Check each line of the material below for the string "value" and reply with how many have it, nothing more.

-.-.-

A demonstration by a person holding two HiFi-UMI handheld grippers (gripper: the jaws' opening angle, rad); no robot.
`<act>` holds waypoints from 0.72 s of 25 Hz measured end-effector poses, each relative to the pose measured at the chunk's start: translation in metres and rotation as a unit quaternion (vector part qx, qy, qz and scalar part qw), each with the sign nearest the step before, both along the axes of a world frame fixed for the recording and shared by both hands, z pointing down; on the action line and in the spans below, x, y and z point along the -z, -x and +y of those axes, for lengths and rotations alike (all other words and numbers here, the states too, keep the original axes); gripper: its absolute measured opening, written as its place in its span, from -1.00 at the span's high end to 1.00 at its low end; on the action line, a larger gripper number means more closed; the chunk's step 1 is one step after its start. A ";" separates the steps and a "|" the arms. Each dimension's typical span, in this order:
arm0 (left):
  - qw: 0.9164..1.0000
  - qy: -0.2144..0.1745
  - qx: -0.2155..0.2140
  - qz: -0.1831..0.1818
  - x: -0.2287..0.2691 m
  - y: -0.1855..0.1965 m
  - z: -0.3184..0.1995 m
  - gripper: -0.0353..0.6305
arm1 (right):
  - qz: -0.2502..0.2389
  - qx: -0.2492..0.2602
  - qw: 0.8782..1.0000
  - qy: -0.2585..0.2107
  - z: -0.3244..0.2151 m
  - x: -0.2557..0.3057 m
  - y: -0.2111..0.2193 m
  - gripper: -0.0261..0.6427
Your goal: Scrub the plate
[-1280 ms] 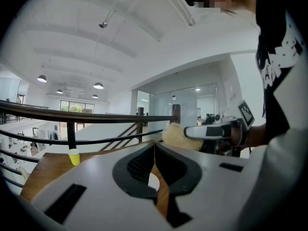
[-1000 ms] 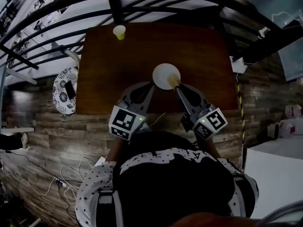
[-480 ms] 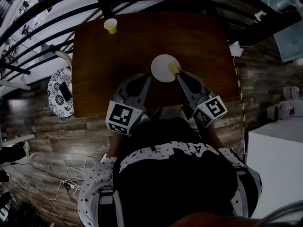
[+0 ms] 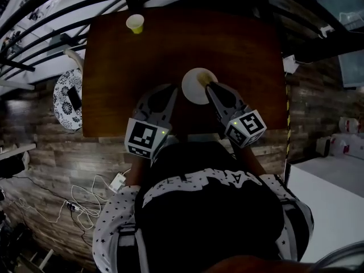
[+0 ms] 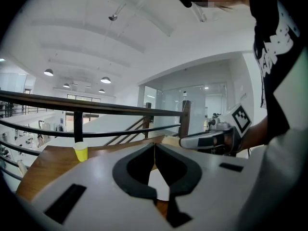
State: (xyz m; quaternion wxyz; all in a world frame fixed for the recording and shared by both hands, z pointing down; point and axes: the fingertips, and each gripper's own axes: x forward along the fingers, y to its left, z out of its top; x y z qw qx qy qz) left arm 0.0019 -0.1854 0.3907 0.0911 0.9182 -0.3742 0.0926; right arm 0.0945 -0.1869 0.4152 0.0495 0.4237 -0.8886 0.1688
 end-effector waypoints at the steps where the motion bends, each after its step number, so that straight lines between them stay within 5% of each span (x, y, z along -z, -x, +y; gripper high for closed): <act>1: 1.000 0.002 0.002 -0.003 -0.002 -0.001 -0.003 0.85 | 0.002 0.004 1.000 0.005 -0.004 -0.005 0.000 0.78; 18: 0.999 0.026 0.039 -0.023 -0.033 0.002 -0.034 0.85 | 0.045 0.064 0.995 0.068 -0.042 -0.084 0.010 0.78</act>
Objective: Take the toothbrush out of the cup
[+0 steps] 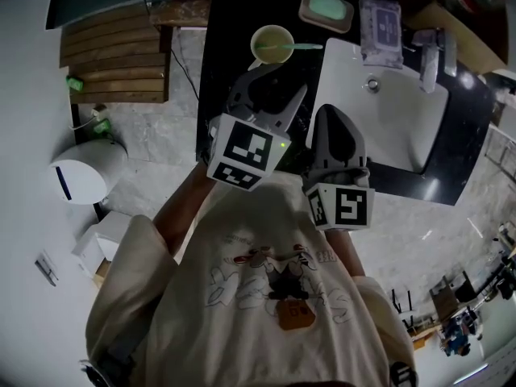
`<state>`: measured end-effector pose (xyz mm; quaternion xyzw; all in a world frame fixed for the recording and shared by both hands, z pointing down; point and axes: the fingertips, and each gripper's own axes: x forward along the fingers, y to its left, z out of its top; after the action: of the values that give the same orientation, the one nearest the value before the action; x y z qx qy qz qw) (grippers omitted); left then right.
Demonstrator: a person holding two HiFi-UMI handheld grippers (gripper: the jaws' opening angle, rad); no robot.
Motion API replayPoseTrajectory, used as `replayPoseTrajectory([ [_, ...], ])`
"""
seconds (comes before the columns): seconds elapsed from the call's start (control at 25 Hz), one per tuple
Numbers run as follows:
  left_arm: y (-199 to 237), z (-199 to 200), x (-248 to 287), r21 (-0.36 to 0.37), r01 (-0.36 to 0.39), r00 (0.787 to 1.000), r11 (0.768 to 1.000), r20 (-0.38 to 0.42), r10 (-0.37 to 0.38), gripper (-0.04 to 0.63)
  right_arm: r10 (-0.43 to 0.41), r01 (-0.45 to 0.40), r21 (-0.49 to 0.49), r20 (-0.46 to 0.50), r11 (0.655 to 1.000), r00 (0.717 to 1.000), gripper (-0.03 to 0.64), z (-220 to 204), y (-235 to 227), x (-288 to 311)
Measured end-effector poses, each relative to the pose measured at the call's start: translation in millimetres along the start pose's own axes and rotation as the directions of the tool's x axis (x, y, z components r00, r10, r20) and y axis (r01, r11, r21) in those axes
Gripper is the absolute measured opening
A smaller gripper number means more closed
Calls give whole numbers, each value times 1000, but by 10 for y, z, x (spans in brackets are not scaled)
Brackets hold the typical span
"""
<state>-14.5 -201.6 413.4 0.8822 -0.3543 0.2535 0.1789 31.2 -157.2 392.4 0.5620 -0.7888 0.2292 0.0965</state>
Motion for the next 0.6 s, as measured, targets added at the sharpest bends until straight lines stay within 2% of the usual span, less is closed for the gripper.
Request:
replayPoseTrajectory([
  [0.6,229,16,394,-33,-18,1000,999,-22,18,161,-8,10,51,-43,999,999,18,-102,-210,241],
])
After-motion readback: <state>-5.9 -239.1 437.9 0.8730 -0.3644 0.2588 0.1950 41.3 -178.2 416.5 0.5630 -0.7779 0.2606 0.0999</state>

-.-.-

## ANSWER TO THE PROBLEM
2